I had a 45-minute conversation with the author that resulted in a few sloppy mis-quotes.
I NEVER made a meme about Sweet Brown. Nowhere have I ever claimed to do such a thing. The phrase “we meme’d her” is a collective “we”. It is collectivism. I would think a seasoned author such as the author of this piece should be able to discern that.

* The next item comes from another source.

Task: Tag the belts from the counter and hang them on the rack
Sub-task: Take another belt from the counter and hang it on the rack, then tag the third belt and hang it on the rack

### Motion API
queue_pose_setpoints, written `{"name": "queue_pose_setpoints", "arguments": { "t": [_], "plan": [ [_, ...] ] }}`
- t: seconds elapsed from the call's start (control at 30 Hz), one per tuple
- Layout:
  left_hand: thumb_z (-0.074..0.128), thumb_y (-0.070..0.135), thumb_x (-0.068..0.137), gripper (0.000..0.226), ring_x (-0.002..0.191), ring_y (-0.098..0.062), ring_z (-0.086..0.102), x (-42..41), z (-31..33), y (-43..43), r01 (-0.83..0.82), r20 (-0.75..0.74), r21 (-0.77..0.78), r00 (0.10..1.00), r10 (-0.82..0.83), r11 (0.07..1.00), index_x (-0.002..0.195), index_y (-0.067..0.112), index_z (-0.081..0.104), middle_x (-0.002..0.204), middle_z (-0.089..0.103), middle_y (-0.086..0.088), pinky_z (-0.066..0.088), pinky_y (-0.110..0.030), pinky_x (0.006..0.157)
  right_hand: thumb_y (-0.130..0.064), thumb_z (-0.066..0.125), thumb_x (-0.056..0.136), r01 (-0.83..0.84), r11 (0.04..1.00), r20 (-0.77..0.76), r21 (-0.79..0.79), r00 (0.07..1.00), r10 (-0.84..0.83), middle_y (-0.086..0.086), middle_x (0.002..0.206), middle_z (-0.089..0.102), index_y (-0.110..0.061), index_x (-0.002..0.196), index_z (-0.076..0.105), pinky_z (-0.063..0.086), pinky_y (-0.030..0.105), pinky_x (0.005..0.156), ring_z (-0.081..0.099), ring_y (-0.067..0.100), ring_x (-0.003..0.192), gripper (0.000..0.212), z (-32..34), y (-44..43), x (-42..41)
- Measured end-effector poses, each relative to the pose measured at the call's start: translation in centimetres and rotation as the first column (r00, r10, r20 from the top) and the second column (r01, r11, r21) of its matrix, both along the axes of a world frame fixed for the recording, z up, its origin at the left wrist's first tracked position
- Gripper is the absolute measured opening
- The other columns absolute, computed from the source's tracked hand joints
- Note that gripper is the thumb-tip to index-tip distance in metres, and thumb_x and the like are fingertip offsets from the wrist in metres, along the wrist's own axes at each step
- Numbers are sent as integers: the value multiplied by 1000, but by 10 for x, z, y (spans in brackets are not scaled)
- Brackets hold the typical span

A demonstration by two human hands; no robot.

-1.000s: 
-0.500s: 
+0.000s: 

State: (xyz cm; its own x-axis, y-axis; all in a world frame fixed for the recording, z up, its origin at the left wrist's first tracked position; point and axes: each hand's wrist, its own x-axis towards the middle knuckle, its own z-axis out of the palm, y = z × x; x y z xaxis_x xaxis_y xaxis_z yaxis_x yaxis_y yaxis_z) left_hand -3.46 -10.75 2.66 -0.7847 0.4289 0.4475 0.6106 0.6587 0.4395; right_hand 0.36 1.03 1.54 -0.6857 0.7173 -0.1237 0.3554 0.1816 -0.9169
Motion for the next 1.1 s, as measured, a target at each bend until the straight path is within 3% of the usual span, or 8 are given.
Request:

I did not say that I think digital blackface is “the most effective because white people are so boring.” I was pontificating on the reasons that white people do this. I said that perhaps they (we) do it because POC do everything with more seasoning while white people are so boring. I don’t personally find this to be a reason it’s ok. I spent most of the interview trying to pathologize what white people are thinking. These are the questions I was asked.
I acknowledged many times that I don’t know everything and I’m trying to learn what’s right without putting the burden of my education on Black people. And many times in this conversation I said “I don’t know.”
I did not say that the Beyoncé GIF “empowers women” in fact when the author clarified whether I would use the Beyoncé gif again, I said exactly this:

I would not give digital blackface a pass for the greater good of empowering women. No sir.
Lastly, this article is an excellent clarification of what digital blackface is in a way that wasn’t around when I wrote that essay. In fact, if I were interviewed again, my answers would be very different with this new information and I would cite it in my answers.